Enjoying this Downfall of the Conservative Party? That's Comprehensible – But Completely Mistaken

There have been times when party chiefs have seemed almost sensible superficially – and alternate phases where they have sounded animal crackers, yet remained popular by party loyalists. We are not in such a scenario. One prominent Conservative didn't energize the audience when she spoke at her conference, even as she threw out the provocative rhetoric of anti-immigration sentiment she assumed they wanted.

This wasn't primarily that they’d all awakened with a revived feeling of humanity; rather they were skeptical she’d ever be equipped to follow through. Effectively, a substitute. Tories hate that. One senior Conservative apparently called it a “jazz funeral”: boisterous, animated, but still a farewell.

What Next for the Group That Can Reasonably Claim to Make for Itself as the Top-Performing Governing Force in Modern Times?
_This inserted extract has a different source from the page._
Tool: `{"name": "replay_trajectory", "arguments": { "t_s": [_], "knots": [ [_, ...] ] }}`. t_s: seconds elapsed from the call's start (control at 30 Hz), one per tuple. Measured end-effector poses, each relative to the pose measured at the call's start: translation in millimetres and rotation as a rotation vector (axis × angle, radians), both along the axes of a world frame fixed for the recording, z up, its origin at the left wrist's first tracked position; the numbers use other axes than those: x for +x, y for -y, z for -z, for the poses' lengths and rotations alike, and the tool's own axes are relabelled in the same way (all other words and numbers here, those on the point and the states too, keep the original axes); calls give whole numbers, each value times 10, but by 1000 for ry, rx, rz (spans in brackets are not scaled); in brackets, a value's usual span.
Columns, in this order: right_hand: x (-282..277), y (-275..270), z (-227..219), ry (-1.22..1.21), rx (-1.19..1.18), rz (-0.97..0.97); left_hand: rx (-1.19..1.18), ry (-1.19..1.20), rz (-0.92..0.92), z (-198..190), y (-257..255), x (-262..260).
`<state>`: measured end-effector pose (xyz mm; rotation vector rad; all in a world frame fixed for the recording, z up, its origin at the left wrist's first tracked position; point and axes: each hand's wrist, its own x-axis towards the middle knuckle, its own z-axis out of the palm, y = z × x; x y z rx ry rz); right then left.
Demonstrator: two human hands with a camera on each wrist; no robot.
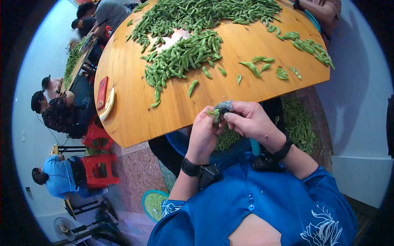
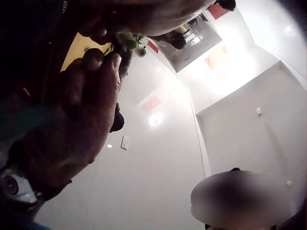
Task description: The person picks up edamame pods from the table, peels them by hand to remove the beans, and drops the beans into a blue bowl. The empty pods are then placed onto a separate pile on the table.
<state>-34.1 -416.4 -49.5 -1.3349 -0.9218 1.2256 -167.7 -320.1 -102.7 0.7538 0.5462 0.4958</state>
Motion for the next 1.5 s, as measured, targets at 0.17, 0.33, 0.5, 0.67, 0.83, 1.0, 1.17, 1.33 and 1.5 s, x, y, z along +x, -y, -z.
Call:
{"name": "replay_trajectory", "arguments": {
  "t_s": [0.17, 0.33, 0.5, 0.67, 0.83, 1.0, 1.17, 1.33, 1.5],
  "knots": [
    [-3, -8, -18, -85, -7, 102, 60, -43, 71, -149, 41, -16],
    [-34, 51, -32, 908, 320, 240, 501, -373, -162, -303, 230, -159],
    [-100, 40, 18, 729, 293, 98, 752, -241, -152, -193, 135, -116],
    [-59, 49, 11, 371, 176, 73, 978, -297, -144, -206, 148, -117],
    [25, 13, 96, 436, 198, 153, 1151, -527, -181, -190, 211, -163],
    [514, -51, 173, 745, 201, 490, 1549, -641, -5, 12, 255, -356],
    [744, -29, 230, 948, 133, 503, 1437, -873, -109, -433, 146, -255],
    [573, -6, 143, 816, 34, 414, 1717, -934, -333, -364, -553, 128],
    [535, -26, 123, 842, 258, 434, 1734, -1093, -242, -233, -682, 192]
  ]
}}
Some are having renewed consideration at Robert Jenrick, who was a hard “no” at the start of the night – but with proceedings winding down, and rivals has left. Another group is generating a excitement around a rising star, a recently elected representative of the newest members, who appears as a countryside-based politician while filling her socials with border-control messaging.

Is she poised as the leader to counter the rival party, now leading the Conservatives by a significant margin? Does a term exist for beating your rivals by becoming exactly like them? Moreover, if there isn’t, maybe we can use an expression from combat sports?

Should You Take Pleasure In Any of This, in a How-the-Mighty-Are-Fallen Way, in a Just-Deserts Way, That Is Understandable – However Completely Irrational

One need not look at the US to know this, or reference the scholar's influential work, Conservative Parties and the Birth of Democracy: all your cognitive processes is shouting it. The mainstream right is the crucial barrier resisting the extremist factions.

His research conclusion is that representative governments persist by appeasing the “propertied and powerful” happy. I have reservations as an fundamental rule. It seems as though we’ve been catering to the privileged groups over generations, at the cost of the broader population, and they never seem adequately satisfied to stop wanting to reduce support out of social welfare.

Yet his research isn’t a hunch, it’s an archival deep dive into the historical German conservative group during the Weimar Republic (combined with the UK Tories around the early 1900s). As moderate conservatism becomes uncertain, as it begins to adopt the buzzwords and symbolic politics of the extremist elements, it hands them the steering wheel.

We Saw Similar Patterns During the Brexit Years

Boris Johnson aligning with an influential advisor was one particularly egregious example – but extremist sympathies has become so pronounced now as to eliminate competing Tory talking points. Whatever became of the old-school Conservatives, who treasure predictability, preservation, legal frameworks, the UK reputation on the global scene?

Where did they go the modernisers, who described the country in terms of economic engines, not powder kegs? Don’t get me wrong, I wasn’t wild about either faction either, but the contrast is dramatic how such perspectives – the one nation Tory, the Cameroonian Conservative – have been eliminated, superseded by constant vilification: of newcomers, Muslims, welfare recipients and activists.

Appear at Podiums to Themes Resembling the Signature Music to the Television Drama

And talk about positions they oppose. They describe rallies by 75-year-old pacifists as “displays of hostility” and employ symbols – British flags, English symbols, any item featuring a vibrant national tones – as an clear provocation to those questioning that being British through and through is the ultimate achievement a human can aspire to.

There doesn’t seem to be any inherent moderation, where they check back in with core principles, their historical context, their stated objectives. Whatever provocation Nigel Farage offers them, they pursue. Consequently, no, it isn't enjoyable to observe their collapse. They are pulling social cohesion down with them.

Jill Singleton
Jill Singleton

A seasoned civil engineer with over 15 years of experience in infrastructure projects and a passion for sustainable building practices.